Com efeito, da forma como as coisas estão hoje, a demora no julgamento prejudica somente o credor, que receberá o dinheiro mais tarde em valores defasados, não só porque a taxa SELIC ficou abaixo da inflação, mas porque não incidiriam os juros de mora de 1% ao mês até a data do pagamento. Para o devedor, porém, não há ônus algum: nos termos do entendimento atualmente vigente no STJ, ele não responde pelos encargos da mora após a efetivação de depósito judicial.

Esse entendimento prejudicial aos credores foi, aliás, consolidado em julgamento de recurso especial sob a sistemática dos recursos repetitivos. O termo é bastante técnico, mas, na prática, o que ele significa é que todos os juízes e tribunais do país estão obrigados a segui-lo, na forma do art. 927, III, do Código de Processo Civil.

Em outras palavras: a jurisprudência hoje predominante no Superior Tribunal de Justiça disciplinou a questão dos depósitos judiciais de modo que, qualquer que seja a situação, o credor sairá prejudicado (mesmo que a defesa oposta pelo devedor seja rejeitada!).

Felizmente, o STJ vem demonstrando uma tendência a reverter esse cenário.
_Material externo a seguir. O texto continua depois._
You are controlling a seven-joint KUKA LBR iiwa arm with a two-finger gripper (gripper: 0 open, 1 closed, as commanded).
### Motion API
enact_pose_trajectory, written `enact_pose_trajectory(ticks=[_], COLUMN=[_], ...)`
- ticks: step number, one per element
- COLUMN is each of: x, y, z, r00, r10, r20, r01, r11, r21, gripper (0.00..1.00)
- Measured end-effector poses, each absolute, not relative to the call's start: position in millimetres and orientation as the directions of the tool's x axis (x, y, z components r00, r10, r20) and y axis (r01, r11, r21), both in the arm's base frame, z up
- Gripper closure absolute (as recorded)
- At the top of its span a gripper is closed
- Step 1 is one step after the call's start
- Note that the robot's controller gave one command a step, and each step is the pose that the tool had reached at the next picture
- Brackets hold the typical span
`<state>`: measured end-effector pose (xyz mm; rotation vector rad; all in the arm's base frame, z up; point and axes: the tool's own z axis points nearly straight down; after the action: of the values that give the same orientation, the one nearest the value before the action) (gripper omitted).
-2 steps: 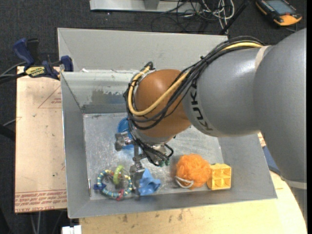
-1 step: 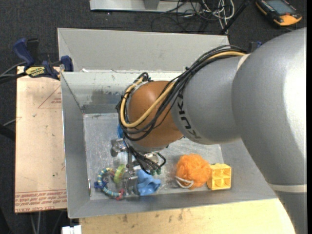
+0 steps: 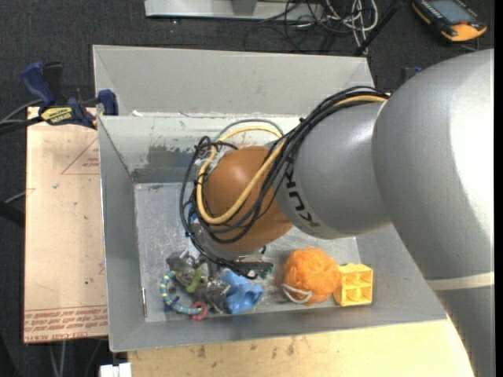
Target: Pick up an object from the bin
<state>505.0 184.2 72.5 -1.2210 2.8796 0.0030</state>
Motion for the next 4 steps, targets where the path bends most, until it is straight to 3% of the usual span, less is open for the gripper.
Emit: enact_pose_trajectory(ticks=[2, 3, 4], x=[504.7, 513.2, 499.4], y=[184.2, 201.3, 192.0], z=[73.5, 109.9, 141.3], r00=[-0.694, -0.644, -0.633], r10=[-0.720, -0.765, -0.774], r20=[-0.013, -0.009, 0.006], r01=[-0.720, -0.765, -0.774], r11=[0.694, 0.644, 0.633], r21=[-0.003, -0.003, 0.007], gripper=[1.00, 1.00, 1.00])
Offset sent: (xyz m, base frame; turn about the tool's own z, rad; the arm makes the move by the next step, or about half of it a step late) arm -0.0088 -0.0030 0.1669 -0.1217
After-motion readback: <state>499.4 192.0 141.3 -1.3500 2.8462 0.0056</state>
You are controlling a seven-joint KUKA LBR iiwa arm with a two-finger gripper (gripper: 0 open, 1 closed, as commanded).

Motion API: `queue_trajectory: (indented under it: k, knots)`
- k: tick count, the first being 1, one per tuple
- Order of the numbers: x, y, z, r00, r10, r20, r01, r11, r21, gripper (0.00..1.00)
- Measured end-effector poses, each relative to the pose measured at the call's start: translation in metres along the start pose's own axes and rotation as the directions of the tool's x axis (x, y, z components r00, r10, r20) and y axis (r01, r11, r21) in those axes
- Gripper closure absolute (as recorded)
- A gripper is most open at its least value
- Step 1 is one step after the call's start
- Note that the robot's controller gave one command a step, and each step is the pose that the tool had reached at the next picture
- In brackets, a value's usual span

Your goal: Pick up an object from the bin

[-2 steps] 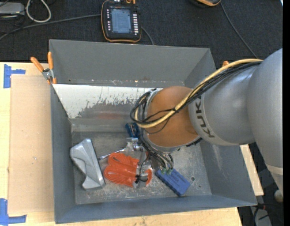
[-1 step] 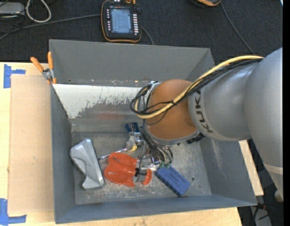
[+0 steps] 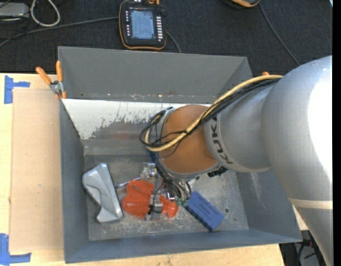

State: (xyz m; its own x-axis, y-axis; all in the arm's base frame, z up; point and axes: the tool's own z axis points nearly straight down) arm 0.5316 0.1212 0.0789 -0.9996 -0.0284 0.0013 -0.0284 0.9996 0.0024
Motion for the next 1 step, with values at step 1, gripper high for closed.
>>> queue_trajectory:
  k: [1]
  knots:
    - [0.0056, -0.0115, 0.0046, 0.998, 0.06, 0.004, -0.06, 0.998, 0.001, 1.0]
Há julgados isolados desta Corte que afastaram a aplicação do entendimento acima descrito – batizado Tema 677 –, mantendo a obrigação do devedor de responder pelos juros e atualização monetária (chamados, nesses julgados, de “consectários da mora”) até que ocorra o efetivo pagamento ao devedor, independentemente da existência de depósito judicial.

É o que ocorreu, a título de exemplo, no Recurso Especial nº 1.475.859/RJ, relatado pelo Ministro João Otávio de Noronha, no qual se decidiu que “o valor depositado judicialmente libera o devedor nos limites da quantia depositada, mas não o libera dos consectários próprios de sua obrigação”.
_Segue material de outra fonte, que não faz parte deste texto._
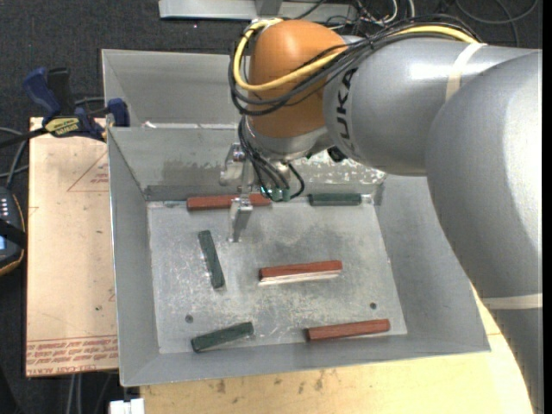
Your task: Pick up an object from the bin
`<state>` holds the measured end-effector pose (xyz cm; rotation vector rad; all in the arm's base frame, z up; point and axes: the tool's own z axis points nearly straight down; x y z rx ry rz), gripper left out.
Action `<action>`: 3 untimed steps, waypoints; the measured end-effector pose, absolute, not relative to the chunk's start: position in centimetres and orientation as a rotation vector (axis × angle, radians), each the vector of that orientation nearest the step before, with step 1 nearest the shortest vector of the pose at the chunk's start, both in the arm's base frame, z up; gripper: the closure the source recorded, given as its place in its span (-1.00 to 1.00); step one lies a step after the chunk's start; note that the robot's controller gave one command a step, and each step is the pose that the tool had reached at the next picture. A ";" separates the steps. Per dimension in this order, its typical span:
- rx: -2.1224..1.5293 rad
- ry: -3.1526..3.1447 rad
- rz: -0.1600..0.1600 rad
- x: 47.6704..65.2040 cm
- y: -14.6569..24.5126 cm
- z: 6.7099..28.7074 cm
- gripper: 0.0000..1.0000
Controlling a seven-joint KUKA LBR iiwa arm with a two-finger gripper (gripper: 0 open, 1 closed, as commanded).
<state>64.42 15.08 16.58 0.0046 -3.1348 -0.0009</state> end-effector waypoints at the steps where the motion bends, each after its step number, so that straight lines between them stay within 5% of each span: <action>1: 0.001 -3.143 -0.002 64.6 15.0 17.1 -1.00; 2: -0.150 -3.163 -0.011 65.9 10.0 7.9 1.00; 3: -0.151 -3.163 -0.011 65.9 10.0 7.9 1.00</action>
Offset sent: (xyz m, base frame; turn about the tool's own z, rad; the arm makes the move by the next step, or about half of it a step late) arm 0.0077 -0.0526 -0.0958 0.0973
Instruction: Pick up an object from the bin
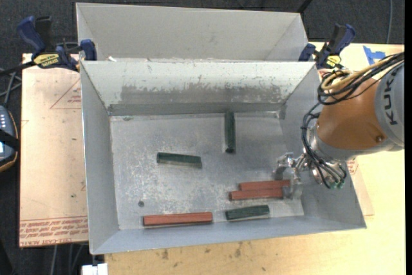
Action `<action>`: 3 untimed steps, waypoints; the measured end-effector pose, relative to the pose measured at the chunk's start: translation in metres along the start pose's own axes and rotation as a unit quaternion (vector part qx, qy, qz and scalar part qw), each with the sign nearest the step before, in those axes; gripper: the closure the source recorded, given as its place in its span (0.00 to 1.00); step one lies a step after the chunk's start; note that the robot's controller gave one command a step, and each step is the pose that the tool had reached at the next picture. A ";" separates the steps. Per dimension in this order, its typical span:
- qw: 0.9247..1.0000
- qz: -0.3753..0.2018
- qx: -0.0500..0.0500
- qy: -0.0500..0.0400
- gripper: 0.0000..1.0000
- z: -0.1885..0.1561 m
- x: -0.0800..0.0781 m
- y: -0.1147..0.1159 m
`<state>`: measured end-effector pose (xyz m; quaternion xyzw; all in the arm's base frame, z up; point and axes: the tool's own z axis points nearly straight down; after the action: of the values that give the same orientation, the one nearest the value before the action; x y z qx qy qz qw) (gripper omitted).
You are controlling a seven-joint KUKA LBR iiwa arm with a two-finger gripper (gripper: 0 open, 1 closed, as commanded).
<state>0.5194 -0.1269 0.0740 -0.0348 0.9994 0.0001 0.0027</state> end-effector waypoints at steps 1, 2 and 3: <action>0.995 -0.094 0.002 -0.011 0.00 0.000 0.032 0.025; 0.995 -0.095 0.002 -0.010 0.00 0.000 0.032 0.025; 1.000 -0.009 0.001 0.000 1.00 0.000 0.013 0.084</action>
Offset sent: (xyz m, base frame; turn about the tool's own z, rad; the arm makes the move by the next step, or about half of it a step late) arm 0.0000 0.0000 0.0000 0.0000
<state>0.5009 -0.0441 0.0741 -0.0442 0.9990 -0.0007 0.0030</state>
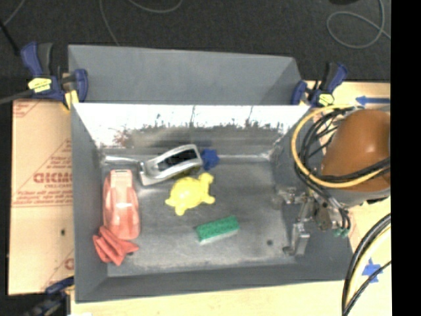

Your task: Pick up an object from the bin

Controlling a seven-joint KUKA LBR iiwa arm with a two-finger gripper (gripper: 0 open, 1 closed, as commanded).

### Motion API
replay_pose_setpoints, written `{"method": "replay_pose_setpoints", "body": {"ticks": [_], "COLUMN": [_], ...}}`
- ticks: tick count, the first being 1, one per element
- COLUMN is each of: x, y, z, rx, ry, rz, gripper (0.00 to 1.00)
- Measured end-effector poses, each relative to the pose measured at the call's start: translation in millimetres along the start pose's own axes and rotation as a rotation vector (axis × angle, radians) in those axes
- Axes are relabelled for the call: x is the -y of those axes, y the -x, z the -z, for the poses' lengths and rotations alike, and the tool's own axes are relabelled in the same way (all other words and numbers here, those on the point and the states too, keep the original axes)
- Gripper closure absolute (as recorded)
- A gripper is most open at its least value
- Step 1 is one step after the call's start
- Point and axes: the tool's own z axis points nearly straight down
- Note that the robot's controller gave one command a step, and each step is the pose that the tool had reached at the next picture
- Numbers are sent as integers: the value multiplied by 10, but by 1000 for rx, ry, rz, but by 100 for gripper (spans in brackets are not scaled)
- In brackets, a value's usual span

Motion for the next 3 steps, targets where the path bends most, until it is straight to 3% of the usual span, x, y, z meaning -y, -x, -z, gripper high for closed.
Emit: {"method": "replay_pose_setpoints", "body": {"ticks": [1, 2, 3], "x": [-4, -721, -941], "y": [19, 114, 113], "z": [42, -706, -736], "rx": [8, 9, 2], "ry": [-2, 1, -2], "rz": [5, -32, 37], "gripper": [0, 0, 0]}}
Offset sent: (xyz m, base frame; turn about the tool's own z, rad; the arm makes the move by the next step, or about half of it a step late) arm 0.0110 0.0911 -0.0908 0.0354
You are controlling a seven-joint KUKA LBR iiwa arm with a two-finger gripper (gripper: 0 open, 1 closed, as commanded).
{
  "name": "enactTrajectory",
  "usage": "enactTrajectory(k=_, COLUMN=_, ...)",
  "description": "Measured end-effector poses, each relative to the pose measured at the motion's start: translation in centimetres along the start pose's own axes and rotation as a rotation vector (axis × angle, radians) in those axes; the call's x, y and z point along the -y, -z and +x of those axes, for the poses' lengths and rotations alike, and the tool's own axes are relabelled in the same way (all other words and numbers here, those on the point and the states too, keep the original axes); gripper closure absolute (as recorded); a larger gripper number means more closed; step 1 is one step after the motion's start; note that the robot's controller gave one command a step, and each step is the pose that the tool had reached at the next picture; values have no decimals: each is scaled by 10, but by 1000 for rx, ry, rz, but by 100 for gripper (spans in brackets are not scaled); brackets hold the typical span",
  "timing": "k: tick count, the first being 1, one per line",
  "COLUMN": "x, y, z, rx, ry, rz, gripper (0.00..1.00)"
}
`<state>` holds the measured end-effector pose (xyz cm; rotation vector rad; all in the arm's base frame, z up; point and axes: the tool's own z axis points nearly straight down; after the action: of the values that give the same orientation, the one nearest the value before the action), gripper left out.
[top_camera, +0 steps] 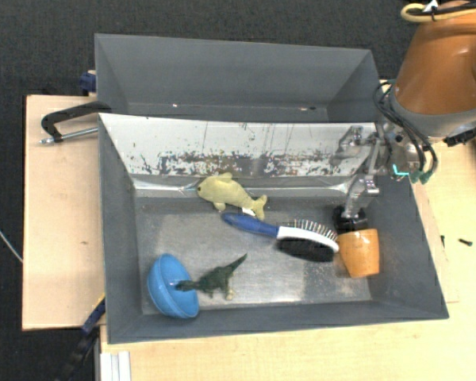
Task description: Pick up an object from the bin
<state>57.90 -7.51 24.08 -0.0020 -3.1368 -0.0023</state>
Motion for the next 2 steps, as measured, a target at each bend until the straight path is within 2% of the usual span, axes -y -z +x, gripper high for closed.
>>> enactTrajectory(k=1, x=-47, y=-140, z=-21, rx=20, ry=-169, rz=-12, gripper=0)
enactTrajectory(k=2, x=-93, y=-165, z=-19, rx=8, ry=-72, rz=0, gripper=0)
Essa decisão foi dada em 2016, mas, em razão da dinâmica própria dos recursos repetitivos, só é aplicável ao próprio caso em que foi proferida. A decisão do Min. João Otávio de Noronha não revogou o Tema 677/STJ, que continuou sendo de aplicação obrigatória pelos de- mais tribunais do país.

Só recentemente é que o órgão de cúpula do STJ, sua Corte Especial, decidiu rediscutir a aplicação desse tema. Sem dúvida, o fizeram por perceber a forma como o entendimento vinha sendo abusado.
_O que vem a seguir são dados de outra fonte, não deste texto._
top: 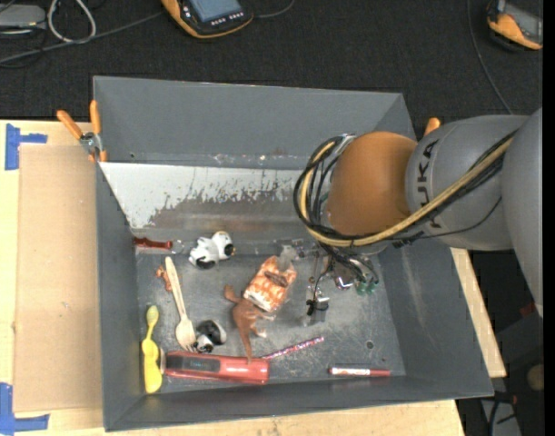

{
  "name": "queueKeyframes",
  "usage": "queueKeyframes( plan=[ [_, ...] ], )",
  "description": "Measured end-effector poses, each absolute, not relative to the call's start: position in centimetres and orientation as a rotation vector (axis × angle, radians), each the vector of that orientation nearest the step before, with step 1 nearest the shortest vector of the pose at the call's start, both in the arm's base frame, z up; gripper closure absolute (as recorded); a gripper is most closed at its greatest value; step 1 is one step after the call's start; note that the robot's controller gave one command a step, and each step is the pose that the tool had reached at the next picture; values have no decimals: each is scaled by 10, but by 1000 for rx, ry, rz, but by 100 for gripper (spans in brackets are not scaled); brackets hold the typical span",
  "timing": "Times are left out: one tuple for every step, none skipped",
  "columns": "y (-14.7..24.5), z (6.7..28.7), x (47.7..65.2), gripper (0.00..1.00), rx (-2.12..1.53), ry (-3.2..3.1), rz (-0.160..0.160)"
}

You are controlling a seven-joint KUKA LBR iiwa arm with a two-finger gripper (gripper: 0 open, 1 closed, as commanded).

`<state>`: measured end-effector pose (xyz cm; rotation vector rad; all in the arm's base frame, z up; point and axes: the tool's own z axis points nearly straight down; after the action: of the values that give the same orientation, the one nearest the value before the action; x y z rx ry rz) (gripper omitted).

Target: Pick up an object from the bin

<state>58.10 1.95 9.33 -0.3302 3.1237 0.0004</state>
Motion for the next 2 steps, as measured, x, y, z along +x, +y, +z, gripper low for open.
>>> queueKeyframes(
  plan=[
    [23,82,584,0,61,3143,-2],
    [34,76,599,0,-154,3136,-1]
  ],
)
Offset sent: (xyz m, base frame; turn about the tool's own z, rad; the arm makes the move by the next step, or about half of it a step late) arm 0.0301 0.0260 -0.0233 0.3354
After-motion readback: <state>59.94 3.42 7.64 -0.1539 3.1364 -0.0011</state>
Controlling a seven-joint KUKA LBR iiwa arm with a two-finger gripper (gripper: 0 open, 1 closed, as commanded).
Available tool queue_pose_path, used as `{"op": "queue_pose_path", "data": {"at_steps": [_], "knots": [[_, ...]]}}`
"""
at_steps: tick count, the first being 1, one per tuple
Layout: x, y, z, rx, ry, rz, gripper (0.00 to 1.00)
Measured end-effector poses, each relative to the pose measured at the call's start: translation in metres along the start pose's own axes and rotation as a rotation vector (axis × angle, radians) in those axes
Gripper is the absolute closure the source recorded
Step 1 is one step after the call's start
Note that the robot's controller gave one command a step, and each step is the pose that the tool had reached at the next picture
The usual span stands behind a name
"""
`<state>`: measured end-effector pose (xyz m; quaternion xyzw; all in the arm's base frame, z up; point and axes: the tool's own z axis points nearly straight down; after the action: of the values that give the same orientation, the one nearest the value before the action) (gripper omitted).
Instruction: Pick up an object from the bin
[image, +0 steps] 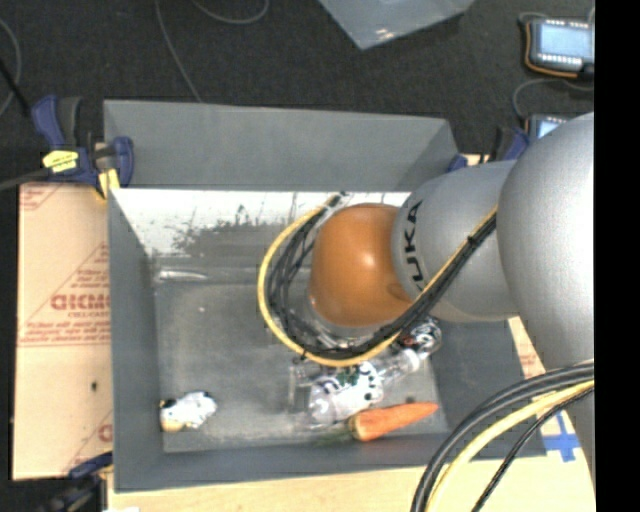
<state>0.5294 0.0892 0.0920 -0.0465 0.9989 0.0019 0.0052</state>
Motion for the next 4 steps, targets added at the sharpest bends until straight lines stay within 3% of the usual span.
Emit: {"op": "queue_pose_path", "data": {"at_steps": [1,2,3,4], "knots": [[0.006,-0.006,-0.040,0.000,0.001,0.257,0.00],[0.003,-0.022,-0.050,0.000,-0.004,0.100,0.00],[0.014,-0.058,-0.048,-0.001,-0.002,-0.111,0.00],[0.030,-0.084,-0.043,0.003,-0.002,-0.042,0.00]]}}
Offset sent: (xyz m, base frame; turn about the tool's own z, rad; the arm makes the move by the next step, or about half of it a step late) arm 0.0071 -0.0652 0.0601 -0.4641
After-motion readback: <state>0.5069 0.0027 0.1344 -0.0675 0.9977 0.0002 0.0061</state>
Com efeito, a revisão do Tema 677 está atualmente na pauta do Superior Tribunal de Justiça, sendo que já há um voto favorável, da Ministra Nancy Andrighi, para alterar seu conteúdo.

Para a Ministra, a remuneração pela instituição financeira – que segue a taxa básica de juros – e o pagamento de encargos moratórios pelo devedor devem coexistir: o devedor deve ser responsável pela diferença entre o valor liberado pela instituição financeira ao final do processo e o valor que efetivamente seria pago se calculado de acordo com os encargos estabelecidos em contrato.

No momento, o julgamento se encontra interrompido por pedido de vistas dos autos feito pelo Ministro Paulo de Tarso Sanseverino, de modo que o entendimento antigo – favorável aos devedores – ainda é aplicado pelos tribunais estaduais. A qualquer momento, porém, ele pode ser continuado.

A expectativa é a de que o STJ reveja essa tese, adotando o entendimento dos Ministros João Otávio de Noronha e Nancy Andrighi, que nos parece muito mais acertado do que o atualmente vigente. Se assim o for, teremos dado um grande passo no sentido de criar um processo civil mais efetivo, que garanta a efetiva satisfação dos créditos sob execução.